This is part 2 of 2 tutorials on mixed effects models. Part 1 is entitled Multiple Regression Model (Part 1 of 2 Mixed Effect Model).
## Loading required package: Matrix
#politeness=read.csv("http://www.bodowinter.com/tutorial/politeness_data.csv")
politeness=read.csv("politeness_data.csv")
#which(!complete.cases(politeness))
which(is.na(politeness$frequency))
## [1] 39
There is s a null value in row 39. However, our model is robust to such disturbances.
boxplot(frequency ~ attitude*gender,col=c("white","lightgray"),politeness)
In this case, there is a fixed effect of only attitude, and two random effects (subject & scenario). This function requires a random effect, adding just fixed effects will generate an error.
politeness.model = lmer(frequency ~ attitude + (1|subject) + (1|scenario), data=politeness)
summary(politeness.model)
## Linear mixed model fit by REML ['lmerMod']

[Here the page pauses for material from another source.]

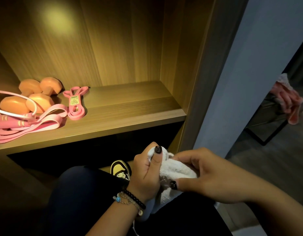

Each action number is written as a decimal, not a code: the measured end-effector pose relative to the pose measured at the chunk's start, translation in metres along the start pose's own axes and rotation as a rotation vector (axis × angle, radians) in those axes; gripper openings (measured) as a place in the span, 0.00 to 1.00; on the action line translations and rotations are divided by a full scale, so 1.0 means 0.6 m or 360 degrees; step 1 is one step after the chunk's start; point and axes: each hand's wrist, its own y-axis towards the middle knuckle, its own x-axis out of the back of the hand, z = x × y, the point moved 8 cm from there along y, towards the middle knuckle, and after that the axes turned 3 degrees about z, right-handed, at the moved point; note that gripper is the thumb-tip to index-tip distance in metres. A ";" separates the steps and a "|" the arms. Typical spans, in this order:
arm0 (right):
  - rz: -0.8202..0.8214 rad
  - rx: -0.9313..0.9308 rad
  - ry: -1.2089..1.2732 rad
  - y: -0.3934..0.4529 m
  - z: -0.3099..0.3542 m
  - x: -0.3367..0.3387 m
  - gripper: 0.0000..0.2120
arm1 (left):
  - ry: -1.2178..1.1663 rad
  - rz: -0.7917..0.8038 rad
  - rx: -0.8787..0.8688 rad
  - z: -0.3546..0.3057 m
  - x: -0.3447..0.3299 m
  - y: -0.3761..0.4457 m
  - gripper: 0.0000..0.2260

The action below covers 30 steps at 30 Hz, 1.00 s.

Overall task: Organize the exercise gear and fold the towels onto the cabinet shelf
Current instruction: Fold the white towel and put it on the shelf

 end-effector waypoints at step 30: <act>-0.0674 0.0789 -0.0025 0.081 0.186 0.058 0.07 | 0.0098 -0.0556 -0.0205 -0.188 0.167 0.077 0.17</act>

## Formula: frequency ~ attitude + (1 | subject) + (1 | scenario)
## Data: politeness
##
## REML criterion at convergence: 793.5
##
## Scaled residuals:
## Min 1Q Median 3Q Max
## -2.2006 -0.5817 -0.0639 0.5625 3.4385
##
## Random effects:
## Groups Name Variance Std.Dev.
## scenario (Intercept) 219 14.80
## subject (Intercept) 4015 63.36
## Residual 646 25.42
## Number of obs: 83, groups: scenario, 7; subject, 6
##
## Fixed effects:
## Estimate Std. Error t value
## (Intercept) 202.588 26.754 7.572
## attitudepol -19.695 5.585 -3.527
##
## Correlation of Fixed Effects:
## (Intr)
## attitudepol -0.103
Here we have added back in gender as a fixed effect, improving the model. Directly quoting Winter describing a classic example:
“As we didn’t inform our model that there’s two sexes in our dataset, the intercept is particularly off, in between the voice pitch of males and females. This is just like the classic example of a farm with a dozen hens and a dozen cows … where the mean legs of all farm animals considered together is three, not a particularly informative representation of what’s going on at the farm.”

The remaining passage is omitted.